Movie Review: Beasts of the Southern Wild
There’s no question that Beasts of the Southern Wild is one of the most beguiling and original movies you will see this year, if not this decade. The film cannot be pigeonholed into any particular genre; it’s whimsical and dreamy at times, but devastatingly sad in others.
Like Terrence Malick’s Tree of Life, there is no real plot. Beasts takes place in a fictional community dubbed “the bathtub” due to it’s positioning on one side of a levee. Clearly, this is supposed to be a thinly veiled reference to New Orleans. Modern civilization exists on the other side. The bathtub is a melting pot of individuals who live in squalor along the banks of a swampy river. Their meager shacks make the house in Winter’s Bone look like an absolute palace by comparison. Rickety lean-to sheds are constructed from whatever junk was lying around. Their homes are filthy and most of the inhabitants appear to have a serious hoarding problem. But you know what? These people are happy and content where they are living; they scoff at the other side of the levee, declaring that they live in the most beautiful place on earth.

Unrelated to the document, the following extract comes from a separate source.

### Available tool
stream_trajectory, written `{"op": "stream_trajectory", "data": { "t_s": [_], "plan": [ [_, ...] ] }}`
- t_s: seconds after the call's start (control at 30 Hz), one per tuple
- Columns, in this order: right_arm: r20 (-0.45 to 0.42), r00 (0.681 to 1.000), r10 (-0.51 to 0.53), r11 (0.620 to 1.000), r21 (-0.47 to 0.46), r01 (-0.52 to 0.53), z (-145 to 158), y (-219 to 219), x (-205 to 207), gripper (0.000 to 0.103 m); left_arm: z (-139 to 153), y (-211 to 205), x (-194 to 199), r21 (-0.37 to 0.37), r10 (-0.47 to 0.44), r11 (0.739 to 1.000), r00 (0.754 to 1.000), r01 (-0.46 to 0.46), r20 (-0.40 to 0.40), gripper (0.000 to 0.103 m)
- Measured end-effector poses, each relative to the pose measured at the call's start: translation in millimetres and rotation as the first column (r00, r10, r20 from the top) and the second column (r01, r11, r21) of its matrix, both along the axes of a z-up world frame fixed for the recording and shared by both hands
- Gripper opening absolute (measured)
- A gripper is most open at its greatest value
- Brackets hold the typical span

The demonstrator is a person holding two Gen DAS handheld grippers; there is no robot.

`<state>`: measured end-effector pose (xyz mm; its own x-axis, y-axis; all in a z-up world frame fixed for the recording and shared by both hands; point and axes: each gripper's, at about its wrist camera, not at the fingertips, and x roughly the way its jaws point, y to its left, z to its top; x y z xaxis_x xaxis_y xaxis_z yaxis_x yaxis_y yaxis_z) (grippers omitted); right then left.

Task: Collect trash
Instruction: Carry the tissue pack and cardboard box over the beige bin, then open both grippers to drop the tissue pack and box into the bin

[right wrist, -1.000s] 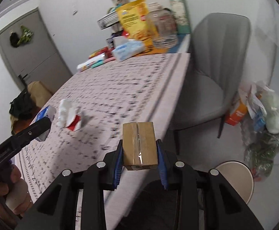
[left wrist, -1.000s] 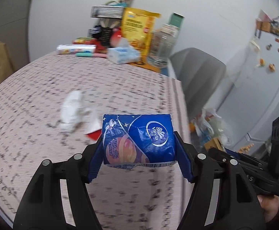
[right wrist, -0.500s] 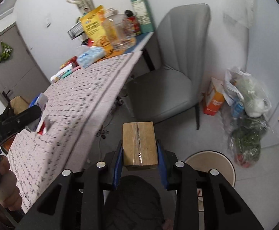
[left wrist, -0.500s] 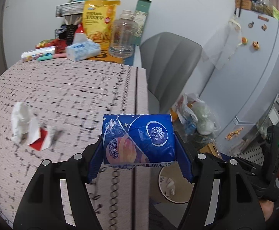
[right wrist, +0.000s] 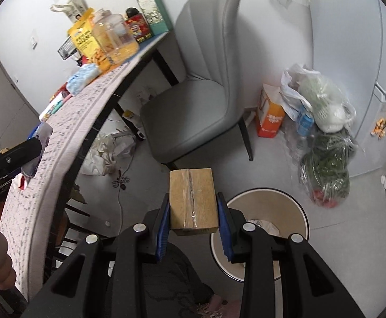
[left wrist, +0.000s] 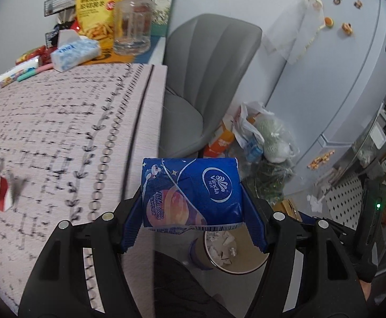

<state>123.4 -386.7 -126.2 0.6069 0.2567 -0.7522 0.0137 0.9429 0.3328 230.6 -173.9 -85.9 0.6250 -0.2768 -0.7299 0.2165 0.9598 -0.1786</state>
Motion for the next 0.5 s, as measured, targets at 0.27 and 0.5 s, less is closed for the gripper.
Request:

Hushpuppy (Quvenzhane Wallis) is a fiercely independent six year-old who lives with her alcoholic (and ailing) father Wink (Dwight Henry). Hushpuppy’s reaction to his frequent alcohol fueled tirades is defiance, landing her in trouble many times. After hearing a fable about giant beasts called aurochs, she fears that they are stampeding their way into the bathtub, destroying everything in their path. She also frequently has visions of her mom, who left the family years ago.
Given that the two principal actors had no acting experience, the performances are amazing. Wallis makes you want to reach through the screen and give Hushpuppy the hug she so wants from her father. She’ll linger with you for a long time. Wick is an interesting character. Though he is explosive when his anger is peaked, he never crosses the line into physical abuse. At the last second, he always manages to rein it in. You get the sense that he is doing the best he can under the circumstances. It also seems as though he might be holding her at arm’s length to prepare her for his rapidly approaching death, since she will be on her own.
Beasts has a distinctly surreal feel most of the time, particularly with the aurochs and the eccentric characters Hushpuppy comes in contact with. It also has a political undercurrent. The aurochs have been unleashed due to environmental changes, and the bathtub residents are forced to evacuate to a shelter when the bathtub floods, even though most of them would rather die than leave.
It’s a beautifully shot film, and first time director Benh Zeitlin (who also co-wrote the story) works wonders with a small budget. It just goes to show that bigger is not better. This is far more evocative than most films out there. Love it or hate it, you haven’t seen anything like it.